The most desired traits in preclinical models are “physiological relevance” and the ability to translate findings to likely clinical responses [4,6–8]. Obtaining a high level of confidence in the biological role of the drug target in human disease during preclinical development has been shown to be was a good predictor of successful clinical trials [6]. Human fresh tissues and complex human 3D tissue models that reflect the biology of disease are therefore increasingly being used by Pharma to improve the prediction of efficacy in clinical trials [7,9,10]. In this study human lung tissue from diseased patients was used to further increase confidence in the ‘physiological relevance’ of the test system. Using human tissue based systems at a preclinical stage also provides the opportunity to allow the discovery of biomarkers that can be leveraged in the clinic, either as a marker of drug response or as a patient stratification marker. Although the data between different patients can be variable, this is viewed as an opportunity for an early understanding of the extent and causes of inter-patient variation in drug response.

Chronic Obstructive Pulmonary Disease (COPD) is a major health problem and is an example of a complex condition, with many clinical phenotypes. Many patients receive minimal clinical benefit from common medications, most likely due to the combination of variations in disease subtype and genotype.

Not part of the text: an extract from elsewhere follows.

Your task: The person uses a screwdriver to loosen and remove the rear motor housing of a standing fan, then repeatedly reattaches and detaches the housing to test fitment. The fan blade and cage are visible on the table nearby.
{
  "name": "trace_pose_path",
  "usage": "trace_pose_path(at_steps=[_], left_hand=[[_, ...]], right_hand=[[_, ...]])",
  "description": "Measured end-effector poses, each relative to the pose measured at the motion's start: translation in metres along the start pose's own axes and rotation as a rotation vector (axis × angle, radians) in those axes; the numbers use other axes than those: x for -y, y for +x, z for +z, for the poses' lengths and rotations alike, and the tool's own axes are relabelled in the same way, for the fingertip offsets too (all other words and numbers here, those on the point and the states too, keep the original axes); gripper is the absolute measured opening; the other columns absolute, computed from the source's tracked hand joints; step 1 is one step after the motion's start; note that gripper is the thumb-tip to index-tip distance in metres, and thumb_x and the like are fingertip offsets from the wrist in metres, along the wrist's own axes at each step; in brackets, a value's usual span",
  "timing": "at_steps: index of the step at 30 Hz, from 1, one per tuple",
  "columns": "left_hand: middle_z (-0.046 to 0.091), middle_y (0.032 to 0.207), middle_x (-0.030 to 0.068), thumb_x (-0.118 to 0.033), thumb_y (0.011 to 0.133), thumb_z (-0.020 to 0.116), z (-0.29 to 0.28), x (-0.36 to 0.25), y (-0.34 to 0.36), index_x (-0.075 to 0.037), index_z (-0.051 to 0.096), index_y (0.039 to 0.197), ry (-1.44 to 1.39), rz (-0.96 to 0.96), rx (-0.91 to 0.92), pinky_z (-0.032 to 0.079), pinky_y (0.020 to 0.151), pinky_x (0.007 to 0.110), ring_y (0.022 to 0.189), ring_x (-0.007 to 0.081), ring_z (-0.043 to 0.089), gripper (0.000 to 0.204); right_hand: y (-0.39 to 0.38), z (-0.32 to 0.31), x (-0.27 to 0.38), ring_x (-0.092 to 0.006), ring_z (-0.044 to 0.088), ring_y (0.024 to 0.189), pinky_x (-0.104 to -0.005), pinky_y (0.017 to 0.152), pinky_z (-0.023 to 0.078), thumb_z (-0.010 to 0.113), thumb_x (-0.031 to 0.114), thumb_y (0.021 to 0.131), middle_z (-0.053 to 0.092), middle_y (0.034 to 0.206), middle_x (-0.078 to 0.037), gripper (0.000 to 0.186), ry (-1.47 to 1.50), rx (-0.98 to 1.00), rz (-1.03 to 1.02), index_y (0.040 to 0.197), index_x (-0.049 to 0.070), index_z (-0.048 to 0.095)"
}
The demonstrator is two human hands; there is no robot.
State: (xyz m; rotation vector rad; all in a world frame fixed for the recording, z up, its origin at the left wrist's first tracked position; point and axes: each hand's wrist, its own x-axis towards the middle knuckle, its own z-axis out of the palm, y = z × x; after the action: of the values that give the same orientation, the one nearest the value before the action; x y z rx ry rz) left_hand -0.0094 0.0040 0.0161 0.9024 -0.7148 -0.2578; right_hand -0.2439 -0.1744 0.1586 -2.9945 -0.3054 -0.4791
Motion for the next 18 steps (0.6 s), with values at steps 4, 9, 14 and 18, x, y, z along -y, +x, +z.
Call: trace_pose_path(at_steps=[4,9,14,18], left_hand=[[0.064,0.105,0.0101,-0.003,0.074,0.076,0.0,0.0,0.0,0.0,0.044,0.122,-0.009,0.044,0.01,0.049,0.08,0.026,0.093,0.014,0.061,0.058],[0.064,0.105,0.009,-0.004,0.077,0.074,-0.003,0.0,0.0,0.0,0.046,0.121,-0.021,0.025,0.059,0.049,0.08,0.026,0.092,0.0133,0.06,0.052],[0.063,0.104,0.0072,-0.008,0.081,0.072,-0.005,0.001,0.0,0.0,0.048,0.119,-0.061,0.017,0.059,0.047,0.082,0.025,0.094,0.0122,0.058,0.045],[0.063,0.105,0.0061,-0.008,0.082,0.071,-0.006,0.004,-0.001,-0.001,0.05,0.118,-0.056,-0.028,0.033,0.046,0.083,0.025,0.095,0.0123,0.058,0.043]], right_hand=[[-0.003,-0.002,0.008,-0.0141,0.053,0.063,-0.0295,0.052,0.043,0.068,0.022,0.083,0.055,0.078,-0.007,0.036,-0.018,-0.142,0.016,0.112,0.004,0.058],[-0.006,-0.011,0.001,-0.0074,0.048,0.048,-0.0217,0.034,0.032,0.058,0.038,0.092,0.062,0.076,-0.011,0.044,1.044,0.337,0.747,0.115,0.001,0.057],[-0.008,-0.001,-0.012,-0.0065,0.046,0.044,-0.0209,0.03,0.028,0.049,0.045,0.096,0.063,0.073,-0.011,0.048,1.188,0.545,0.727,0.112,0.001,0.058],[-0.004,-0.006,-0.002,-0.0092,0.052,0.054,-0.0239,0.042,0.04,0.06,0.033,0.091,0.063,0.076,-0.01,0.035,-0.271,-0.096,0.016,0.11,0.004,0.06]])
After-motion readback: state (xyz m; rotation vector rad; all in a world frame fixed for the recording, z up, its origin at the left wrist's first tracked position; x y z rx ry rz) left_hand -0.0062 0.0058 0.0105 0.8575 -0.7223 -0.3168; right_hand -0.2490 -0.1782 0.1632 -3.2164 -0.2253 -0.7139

In this project, diseased tissue ethically acquired from patients suffering from COPD, was used to investigate inter-patient variability in drug efficacy using ex vivo organocultures of fresh lung tissue as the test system. To investigate the level of patient stratification that can be achieved from a preclinical study, the commonly used ‘all comers’ clinical trial patient recruitment policy [11] was mimicked with no donor inclusion criteria other than a clinical diagnosis of COPD applied.

In order to assess patient variation in responsiveness to both ‘standard of care’ and combination ‘standard of care’ therapies, the reduction in inflammatory cytokines in the presence of the test drugs was used as the measure of drug efficacy.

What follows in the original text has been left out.